As we previously reported (16), HCT8 did not express endogenous UCHL1. Thus, we used HCT8 to generate the UCHL1 stable cell line. The HCT8/UCHL1 stable cells expressed high exogenous UCHL1, and the HCT8/pcDNA3.1 cells were used as empty vector control (Fig. 1A). HCT8/UCHL1 cells showed increased cell proliferation, migration, and invasion capabilities in vitro compared with control cells (P<0.05) (Fig. 1B–D). These results implied that UCHL1 promoted the proliferation, migration, and invasion capabilities of HCT8 cells in vitro.
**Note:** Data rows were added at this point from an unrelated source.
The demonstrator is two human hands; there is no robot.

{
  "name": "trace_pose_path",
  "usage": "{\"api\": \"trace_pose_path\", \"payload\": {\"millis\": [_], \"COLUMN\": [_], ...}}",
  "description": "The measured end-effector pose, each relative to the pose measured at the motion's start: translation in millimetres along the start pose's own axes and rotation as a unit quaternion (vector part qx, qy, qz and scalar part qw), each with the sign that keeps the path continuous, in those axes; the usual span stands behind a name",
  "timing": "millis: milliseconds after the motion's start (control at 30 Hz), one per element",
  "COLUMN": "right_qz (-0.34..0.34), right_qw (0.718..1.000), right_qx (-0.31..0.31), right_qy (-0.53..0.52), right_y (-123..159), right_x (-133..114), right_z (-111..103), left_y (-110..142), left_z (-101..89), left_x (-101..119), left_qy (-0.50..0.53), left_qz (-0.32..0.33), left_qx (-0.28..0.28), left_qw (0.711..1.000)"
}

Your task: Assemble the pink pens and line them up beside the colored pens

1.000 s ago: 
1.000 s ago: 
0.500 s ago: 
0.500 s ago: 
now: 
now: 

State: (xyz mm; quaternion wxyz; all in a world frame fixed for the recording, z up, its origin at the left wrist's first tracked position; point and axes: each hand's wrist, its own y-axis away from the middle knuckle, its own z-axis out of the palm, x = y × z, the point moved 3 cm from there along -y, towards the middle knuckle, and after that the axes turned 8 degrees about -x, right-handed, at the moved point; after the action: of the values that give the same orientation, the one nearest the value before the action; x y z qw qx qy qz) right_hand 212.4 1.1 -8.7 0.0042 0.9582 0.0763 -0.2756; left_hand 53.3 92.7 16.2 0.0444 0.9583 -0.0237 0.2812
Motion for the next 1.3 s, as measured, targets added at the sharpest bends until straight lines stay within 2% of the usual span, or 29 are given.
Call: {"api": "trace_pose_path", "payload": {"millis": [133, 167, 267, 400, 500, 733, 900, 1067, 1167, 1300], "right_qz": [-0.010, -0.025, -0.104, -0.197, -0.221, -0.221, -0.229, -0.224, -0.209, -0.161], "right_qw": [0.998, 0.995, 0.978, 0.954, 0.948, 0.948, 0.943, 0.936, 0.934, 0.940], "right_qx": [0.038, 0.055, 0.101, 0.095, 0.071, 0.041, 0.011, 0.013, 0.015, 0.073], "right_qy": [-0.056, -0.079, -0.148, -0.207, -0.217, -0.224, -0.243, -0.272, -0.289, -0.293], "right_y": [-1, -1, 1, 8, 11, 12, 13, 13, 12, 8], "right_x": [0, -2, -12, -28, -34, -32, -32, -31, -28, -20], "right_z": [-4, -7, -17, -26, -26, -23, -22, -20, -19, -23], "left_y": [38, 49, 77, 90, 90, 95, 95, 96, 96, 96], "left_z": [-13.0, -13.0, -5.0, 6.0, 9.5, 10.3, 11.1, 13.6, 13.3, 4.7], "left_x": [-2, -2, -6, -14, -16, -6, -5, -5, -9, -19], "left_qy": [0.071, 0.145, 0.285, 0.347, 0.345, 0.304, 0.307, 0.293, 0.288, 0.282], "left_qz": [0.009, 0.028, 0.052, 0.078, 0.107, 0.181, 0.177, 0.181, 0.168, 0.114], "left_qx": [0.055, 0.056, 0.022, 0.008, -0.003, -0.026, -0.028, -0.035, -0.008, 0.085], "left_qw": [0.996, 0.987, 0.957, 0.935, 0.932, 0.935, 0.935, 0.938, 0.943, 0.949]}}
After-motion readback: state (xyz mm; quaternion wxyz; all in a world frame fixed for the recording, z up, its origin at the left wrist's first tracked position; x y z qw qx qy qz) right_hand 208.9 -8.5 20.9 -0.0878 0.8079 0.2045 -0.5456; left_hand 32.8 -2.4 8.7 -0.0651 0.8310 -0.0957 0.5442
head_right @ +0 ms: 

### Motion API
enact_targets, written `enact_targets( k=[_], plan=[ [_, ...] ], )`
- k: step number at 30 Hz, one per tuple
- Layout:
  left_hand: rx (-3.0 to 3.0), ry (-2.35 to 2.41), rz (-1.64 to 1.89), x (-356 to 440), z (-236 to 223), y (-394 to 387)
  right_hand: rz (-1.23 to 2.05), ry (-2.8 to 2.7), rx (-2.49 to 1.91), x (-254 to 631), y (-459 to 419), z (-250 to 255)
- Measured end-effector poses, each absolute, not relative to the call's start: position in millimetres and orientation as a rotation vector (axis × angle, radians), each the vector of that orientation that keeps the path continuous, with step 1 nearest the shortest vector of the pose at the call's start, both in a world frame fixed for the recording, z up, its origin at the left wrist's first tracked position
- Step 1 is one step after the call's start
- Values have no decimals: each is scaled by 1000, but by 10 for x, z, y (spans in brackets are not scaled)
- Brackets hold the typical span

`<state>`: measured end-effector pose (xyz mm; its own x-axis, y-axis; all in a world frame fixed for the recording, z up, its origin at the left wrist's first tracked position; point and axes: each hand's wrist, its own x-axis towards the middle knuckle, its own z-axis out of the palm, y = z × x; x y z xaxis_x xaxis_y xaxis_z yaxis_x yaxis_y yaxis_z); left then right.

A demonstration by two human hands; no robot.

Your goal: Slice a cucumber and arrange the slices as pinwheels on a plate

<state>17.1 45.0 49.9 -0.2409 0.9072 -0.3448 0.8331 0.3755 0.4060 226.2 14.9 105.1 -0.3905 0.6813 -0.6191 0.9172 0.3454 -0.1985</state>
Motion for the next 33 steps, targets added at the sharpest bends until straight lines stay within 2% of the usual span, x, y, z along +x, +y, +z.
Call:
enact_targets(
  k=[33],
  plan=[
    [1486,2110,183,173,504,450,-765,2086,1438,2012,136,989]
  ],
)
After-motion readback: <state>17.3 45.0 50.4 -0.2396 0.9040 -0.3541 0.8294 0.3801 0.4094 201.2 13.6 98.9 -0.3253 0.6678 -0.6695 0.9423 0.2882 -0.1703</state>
To investigate UCHL1 functions in vivo, we injected HCT8/pcDNA3.1 and HCT8/UCHL1 cells into nude mice through the nail pad. Mice were humanely sacrificed and dissected for tumors 38 days later. Tumor nodules resected from the HCT8/UCHL1 group showed positive UCHL1 staining (Fig. 2D). In addition, the nodules from this group were larger and heavier than those from the control group (P<0.05) (Fig. 2A–C). However, we did not find lymph node metastasis or lung metastasis in either group in this model.

To investigate whether UCHL1 promotes tumor metastasis in vivo, we injected HCT8/pcDNA3.1 and HCT8/UCHL1 cells into nude mice via tail veins. Mice were sacrificed 4 weeks later. In the HCT8/UCHL1 group, 2 mice died before the end of the experiment. In the remaining 4 mice, all of them developed lymph node metastases, accompanied with positive UCHL1 staining (Fig. 3A). However, no lymph node metastasis was found in HCT8/pcDNA3.1 group. The percentage of metastatic lymph nodes with respect to the total visible lymph nodes per mouse was significantly higher in the HCT8/UCHL1 group (22%) than in the control group (0%; P<0.05) (Fig. 3B). Furthermore, UCHL1 re-expression dramatically promoted lung metastasis of HCT8 cells. The metastatic loci in the HCT8/UCHL1 group (58±30) were significantly more than those in the control group (7±6; P<0.05) (Fig. 3C–D). These results indicated that UCHL1 promoted tumorigenesis and metastasis of HCT8 cells in vivo.

To investigate if the deubiquitinating capability is essential for UCHL1 function, we constructed a C90S mutant (with cysteine 90 converted to serine), with impaired deubiquitinase activity (17). Then the HCT8/UCHL1-C90S stable cell line was generated (Fig. 4A). The proliferation, migration, and invasion capabilities of HCT8/UCHL1-C90S cells were similar to those of HCT8/pcDNA3.1 cells (Fig. 4B–D). These results indicated that the malignant transformation promoting function of UCHL1 was dependent on its deubiquitinating activity.

To see whether UCHL1 could affect β-catenin expression in HCT8 cells, we detected β-catenin in three stable cell lines. Our results confirmed that β-catenin expression was upregulated by UCHL1, but could not be upregulated by the UCHL1-C90S mutant (Fig. 5A).

To determine whether UCHL1 upregulates β-catenin expression by enhancing its stability, a half-life assay was performed. The data showed that UCHL1 re-expression significantly extended the half-life of β-catenin. In contrast, we failed to observe this function in the UCHL1-C90S mutant (Fig. 5B). These results indicated that UCHL1 upregulated β-catenin by enhancing its stability, depending on its deubiquitinating activity.

To further confirm the effect of UCHL1 on β-catenin/TCF signaling, the immunoblotting analyses were carried out using the protein isolated from the cell cytoplasm and nucleus in three stable cell lines. Our results demonstrated that UCHL1 re-expression increased the accumulation of β-catenin in cytoplasm, which resulted in increased β-catenin translocation into cell nucleus (Fig. 6A). However, β-catenin remained unchanged in HCT8/UCHL1-C90S cells compared with HCT8/pcDNA 3.1 cells.

Cyclin D1 and serine protease urokinase plasminogen activator (uPA) are transcriptionally induced by β-catenin in the nucleus (18,19). As shown in Fig. 6B, both molecules were upregulated in HCT8/UCHL1 cells, but not in HCT8/pcDNA 3.1 and HCT8/UCHL1-C90S cells. These data suggested that UCHL1 activated the β-catenin/TCF signaling, depending on its deubiquitinating activity.